Several urban studies have been increasingly relying on spatial data provided by Volunteered Geographic Information (VGI) sources. The matching of features across different VGI projects may serve to assess and improve the reliability and completeness of VGI data. In a recent study, we first provide a short discussion on the similarity measures often used for matching points-of-interests (POIs). This discussion leads to the argument that no single measure is completely effective when dealing with VGI data and that a reasonable aggregation of these measures is necessary.

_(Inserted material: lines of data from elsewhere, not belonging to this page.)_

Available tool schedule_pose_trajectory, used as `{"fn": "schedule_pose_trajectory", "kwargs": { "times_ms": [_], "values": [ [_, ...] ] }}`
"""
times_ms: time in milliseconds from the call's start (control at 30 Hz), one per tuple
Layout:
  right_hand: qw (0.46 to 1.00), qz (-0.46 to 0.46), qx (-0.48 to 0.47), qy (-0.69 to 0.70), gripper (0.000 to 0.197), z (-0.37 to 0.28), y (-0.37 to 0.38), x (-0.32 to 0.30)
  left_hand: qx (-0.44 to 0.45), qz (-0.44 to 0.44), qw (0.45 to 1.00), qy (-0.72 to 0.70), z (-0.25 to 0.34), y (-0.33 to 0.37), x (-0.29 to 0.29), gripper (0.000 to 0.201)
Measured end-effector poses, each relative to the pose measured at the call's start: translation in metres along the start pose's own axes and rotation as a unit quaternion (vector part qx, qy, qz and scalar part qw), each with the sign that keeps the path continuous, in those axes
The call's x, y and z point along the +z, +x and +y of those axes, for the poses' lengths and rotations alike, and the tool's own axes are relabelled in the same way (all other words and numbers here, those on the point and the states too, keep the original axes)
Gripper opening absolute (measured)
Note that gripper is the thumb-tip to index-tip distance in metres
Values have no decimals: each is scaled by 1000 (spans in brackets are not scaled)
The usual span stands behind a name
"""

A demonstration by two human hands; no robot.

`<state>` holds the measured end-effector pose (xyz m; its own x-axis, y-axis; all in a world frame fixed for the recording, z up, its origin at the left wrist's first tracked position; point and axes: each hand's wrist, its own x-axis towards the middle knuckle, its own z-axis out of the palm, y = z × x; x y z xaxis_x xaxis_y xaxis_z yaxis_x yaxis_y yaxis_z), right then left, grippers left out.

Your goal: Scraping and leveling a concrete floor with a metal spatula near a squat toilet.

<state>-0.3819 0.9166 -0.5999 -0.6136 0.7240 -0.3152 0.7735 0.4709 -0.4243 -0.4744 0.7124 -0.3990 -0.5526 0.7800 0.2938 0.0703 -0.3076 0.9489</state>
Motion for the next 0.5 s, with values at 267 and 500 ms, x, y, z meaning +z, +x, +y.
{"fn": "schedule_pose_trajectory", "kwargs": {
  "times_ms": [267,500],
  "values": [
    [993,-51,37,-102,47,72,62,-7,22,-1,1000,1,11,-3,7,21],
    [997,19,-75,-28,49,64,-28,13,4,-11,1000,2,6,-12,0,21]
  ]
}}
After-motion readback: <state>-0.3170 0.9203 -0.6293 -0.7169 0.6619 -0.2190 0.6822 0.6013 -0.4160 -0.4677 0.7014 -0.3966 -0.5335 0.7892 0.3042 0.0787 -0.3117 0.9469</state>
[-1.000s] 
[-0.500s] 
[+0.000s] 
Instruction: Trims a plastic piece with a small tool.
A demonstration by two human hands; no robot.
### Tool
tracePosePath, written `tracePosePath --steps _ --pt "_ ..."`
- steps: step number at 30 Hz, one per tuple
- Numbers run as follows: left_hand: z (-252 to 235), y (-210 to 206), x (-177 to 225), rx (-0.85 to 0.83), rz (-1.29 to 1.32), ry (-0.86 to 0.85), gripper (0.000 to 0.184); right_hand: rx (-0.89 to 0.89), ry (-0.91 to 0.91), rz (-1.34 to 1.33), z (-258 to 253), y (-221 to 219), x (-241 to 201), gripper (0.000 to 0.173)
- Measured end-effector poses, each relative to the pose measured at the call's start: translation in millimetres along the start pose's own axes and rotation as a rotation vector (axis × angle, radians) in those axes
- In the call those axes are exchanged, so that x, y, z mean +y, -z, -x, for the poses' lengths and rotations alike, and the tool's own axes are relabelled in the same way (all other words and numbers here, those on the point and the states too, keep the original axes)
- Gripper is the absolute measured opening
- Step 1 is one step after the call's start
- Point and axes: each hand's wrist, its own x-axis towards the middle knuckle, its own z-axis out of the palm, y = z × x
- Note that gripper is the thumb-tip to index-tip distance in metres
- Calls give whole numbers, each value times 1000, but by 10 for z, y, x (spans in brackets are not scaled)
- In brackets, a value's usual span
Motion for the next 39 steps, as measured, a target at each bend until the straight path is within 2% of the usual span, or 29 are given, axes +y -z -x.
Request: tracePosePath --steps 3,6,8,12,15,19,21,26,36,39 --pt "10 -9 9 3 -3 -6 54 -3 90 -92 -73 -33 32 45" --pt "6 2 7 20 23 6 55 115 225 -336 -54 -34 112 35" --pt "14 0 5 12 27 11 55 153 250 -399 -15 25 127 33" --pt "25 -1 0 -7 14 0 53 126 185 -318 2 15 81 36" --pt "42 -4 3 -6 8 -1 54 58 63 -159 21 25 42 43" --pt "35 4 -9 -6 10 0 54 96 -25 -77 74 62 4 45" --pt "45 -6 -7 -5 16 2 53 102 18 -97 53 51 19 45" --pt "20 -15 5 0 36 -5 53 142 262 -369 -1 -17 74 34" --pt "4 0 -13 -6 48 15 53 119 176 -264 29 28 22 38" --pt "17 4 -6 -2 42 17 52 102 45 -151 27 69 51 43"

We then propose a matching strategy based on a graph whose nodes and edges represent the POIs and their possible matching pairs, respectively. Each edge has a ‘final weight’ that can be an aggregation of the different similarities or simply the value of one of them. The matching consists in extracting all possible subsets of edges from the graph in which no node occurs more than once. It than selects the subset with the highest sum of final weights. As a first evaluation of this strategy, we conducted an experiment with food-related POIs from OpenStreetMap and Foursquare. We tested different similarity measures and linear combinations of them as final weights from the graph edges. The results show that: (1) spatial and semantic similarities perform poorly, (2) string similarities are just above 90% accurate and (3) the highest matching accuracy was achieved when considering string and spatial similarities together.
More details and results will be given in the paper accepted for the AGILE 2017 conference in Wageningen.
Novack, T., Peters R. and A. Zipf (2017 accepted): A graph-based strategy for matching points-of-interests from different VGI sources. AGILE 2017, International Conference on Geographic Information Science. May 9-12. Wageningen, NL.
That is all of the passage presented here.